═════ Provided records
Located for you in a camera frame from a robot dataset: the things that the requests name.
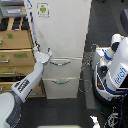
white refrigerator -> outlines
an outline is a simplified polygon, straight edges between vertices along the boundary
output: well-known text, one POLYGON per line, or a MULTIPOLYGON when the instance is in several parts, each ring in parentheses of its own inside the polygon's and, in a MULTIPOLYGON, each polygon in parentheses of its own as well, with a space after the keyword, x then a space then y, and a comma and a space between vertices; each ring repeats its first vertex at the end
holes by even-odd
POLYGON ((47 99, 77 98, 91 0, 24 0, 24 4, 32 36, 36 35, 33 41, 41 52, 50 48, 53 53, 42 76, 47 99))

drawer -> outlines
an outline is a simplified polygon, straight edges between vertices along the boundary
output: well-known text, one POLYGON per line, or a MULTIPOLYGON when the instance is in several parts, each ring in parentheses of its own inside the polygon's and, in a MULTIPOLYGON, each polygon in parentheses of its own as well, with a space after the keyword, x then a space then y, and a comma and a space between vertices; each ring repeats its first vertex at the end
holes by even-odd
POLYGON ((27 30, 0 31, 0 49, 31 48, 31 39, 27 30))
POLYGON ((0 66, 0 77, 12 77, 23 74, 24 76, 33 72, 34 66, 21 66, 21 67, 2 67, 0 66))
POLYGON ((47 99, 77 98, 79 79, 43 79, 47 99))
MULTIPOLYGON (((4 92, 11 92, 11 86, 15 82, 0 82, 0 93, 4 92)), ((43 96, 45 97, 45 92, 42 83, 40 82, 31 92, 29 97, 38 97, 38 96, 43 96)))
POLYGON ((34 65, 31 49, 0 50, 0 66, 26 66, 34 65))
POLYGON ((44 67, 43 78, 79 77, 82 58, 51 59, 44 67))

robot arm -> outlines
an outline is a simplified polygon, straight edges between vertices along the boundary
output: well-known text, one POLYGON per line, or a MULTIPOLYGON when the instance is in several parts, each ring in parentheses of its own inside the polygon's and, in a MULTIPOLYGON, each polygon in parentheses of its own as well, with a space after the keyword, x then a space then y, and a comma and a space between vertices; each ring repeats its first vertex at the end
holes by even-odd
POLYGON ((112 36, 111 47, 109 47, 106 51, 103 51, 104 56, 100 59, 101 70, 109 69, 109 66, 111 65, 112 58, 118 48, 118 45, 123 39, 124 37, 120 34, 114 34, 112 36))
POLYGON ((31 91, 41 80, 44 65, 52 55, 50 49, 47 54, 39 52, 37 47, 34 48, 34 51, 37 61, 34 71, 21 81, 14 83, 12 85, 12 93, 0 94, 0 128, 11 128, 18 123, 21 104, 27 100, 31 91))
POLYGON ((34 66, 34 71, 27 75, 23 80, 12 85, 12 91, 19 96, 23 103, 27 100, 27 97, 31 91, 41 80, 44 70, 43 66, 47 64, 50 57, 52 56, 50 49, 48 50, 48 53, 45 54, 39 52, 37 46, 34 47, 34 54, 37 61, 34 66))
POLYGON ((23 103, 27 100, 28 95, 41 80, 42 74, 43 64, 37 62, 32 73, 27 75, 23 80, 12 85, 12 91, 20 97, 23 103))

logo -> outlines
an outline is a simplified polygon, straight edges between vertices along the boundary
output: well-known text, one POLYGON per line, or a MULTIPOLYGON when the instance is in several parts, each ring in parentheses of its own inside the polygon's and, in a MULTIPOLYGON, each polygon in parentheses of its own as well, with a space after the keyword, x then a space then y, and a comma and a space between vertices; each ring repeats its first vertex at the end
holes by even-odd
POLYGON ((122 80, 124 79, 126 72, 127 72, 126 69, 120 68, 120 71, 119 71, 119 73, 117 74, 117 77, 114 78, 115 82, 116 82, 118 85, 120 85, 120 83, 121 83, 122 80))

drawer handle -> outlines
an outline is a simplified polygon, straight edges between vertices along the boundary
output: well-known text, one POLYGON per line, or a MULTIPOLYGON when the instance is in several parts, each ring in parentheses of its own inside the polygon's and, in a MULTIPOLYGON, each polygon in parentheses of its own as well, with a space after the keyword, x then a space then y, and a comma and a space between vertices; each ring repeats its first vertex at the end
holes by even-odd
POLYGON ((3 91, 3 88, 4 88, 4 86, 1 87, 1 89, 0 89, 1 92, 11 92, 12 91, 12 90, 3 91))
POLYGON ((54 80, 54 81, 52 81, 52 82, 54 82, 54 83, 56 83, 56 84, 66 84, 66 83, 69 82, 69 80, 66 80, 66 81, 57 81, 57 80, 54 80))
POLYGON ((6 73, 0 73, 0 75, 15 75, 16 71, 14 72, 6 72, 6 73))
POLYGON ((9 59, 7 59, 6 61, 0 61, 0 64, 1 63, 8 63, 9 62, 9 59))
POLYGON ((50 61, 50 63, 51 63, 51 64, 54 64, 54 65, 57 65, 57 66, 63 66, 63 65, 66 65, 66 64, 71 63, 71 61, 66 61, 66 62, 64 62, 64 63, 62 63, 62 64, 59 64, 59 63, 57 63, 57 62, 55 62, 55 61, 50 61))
══════════
═════ Provided records
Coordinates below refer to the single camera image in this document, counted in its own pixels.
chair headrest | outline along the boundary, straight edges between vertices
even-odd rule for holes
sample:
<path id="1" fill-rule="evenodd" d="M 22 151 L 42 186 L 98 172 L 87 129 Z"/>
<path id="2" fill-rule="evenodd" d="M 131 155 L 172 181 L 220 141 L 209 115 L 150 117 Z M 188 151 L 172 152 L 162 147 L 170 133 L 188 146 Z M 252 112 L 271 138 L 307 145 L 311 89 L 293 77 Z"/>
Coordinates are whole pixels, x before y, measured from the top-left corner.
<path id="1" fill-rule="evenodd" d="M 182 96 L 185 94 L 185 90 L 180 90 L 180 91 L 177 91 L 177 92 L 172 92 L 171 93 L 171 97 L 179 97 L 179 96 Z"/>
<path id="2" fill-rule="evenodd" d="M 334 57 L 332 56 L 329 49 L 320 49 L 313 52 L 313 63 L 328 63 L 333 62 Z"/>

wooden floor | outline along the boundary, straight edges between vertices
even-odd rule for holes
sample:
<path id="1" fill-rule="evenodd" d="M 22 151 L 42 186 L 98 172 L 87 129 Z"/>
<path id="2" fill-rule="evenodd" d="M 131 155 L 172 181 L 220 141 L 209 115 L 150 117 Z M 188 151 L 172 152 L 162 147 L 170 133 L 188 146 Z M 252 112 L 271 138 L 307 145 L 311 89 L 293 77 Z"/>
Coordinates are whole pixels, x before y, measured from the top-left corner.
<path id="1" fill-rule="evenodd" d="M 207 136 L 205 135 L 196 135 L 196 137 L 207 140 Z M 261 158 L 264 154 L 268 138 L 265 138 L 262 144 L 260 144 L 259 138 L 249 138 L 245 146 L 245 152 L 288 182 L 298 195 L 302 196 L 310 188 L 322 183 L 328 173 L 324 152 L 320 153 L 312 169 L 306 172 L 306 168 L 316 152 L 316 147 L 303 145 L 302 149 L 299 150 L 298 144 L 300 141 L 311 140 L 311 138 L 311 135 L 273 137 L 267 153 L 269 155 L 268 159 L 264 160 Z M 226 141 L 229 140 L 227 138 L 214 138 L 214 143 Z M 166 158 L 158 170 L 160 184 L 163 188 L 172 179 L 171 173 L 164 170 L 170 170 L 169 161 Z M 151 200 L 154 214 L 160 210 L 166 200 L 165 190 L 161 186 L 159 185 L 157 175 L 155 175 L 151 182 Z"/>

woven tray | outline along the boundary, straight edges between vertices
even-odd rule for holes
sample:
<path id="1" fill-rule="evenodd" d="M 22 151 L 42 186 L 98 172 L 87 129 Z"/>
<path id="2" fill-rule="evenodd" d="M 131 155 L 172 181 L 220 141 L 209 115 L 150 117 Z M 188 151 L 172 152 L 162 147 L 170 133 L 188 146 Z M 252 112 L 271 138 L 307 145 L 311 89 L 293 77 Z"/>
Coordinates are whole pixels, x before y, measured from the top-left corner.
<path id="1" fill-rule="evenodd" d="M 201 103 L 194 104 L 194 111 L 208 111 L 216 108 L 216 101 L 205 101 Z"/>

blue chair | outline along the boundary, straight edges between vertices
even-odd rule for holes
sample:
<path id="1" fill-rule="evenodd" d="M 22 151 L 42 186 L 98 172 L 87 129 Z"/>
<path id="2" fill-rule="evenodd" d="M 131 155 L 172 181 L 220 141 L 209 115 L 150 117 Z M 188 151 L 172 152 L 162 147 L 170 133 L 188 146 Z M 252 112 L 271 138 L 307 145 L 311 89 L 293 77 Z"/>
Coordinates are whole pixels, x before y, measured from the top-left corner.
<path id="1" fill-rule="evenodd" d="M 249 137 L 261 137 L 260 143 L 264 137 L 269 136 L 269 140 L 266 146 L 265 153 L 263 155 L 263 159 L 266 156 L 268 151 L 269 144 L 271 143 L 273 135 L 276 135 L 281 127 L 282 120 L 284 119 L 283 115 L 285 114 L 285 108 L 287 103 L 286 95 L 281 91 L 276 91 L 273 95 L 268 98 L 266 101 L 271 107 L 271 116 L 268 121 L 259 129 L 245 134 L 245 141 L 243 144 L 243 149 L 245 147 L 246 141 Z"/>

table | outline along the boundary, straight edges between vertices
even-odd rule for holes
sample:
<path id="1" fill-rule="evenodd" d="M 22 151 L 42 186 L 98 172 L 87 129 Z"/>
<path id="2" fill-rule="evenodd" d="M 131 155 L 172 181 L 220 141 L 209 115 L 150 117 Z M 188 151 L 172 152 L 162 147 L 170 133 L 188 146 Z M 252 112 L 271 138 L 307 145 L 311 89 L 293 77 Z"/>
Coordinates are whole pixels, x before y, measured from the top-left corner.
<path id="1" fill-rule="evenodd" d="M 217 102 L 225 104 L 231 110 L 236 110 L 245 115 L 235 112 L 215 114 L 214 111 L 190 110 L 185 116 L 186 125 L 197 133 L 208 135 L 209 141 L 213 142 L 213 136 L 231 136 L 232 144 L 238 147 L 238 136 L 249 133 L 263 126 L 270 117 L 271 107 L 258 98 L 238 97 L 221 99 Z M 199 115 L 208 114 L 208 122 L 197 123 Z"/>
══════════
═════ Provided records
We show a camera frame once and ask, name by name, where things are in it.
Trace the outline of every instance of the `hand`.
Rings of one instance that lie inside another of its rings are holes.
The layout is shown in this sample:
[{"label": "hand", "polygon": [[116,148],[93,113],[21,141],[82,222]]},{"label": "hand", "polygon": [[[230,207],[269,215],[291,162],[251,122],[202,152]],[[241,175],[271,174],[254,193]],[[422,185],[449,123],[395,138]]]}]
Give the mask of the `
══════════
What the task requires:
Among the entries above, copy exactly only the lines starting with the one containing "We show a camera" and going through the one containing "Give the mask", both ends included.

Exercise response:
We show a camera frame once and ask, name by name, where things are in it.
Trace the outline of every instance of the `hand`.
Rings of one instance that lie inside another of its rings are holes.
The layout is shown in this sample:
[{"label": "hand", "polygon": [[116,148],[93,113],[21,141],[82,222]]},{"label": "hand", "polygon": [[[230,207],[269,215],[291,162],[251,122],[202,152]],[[241,175],[271,174],[254,193]],[[422,185],[449,123],[395,138]]]}]
Give the mask of the `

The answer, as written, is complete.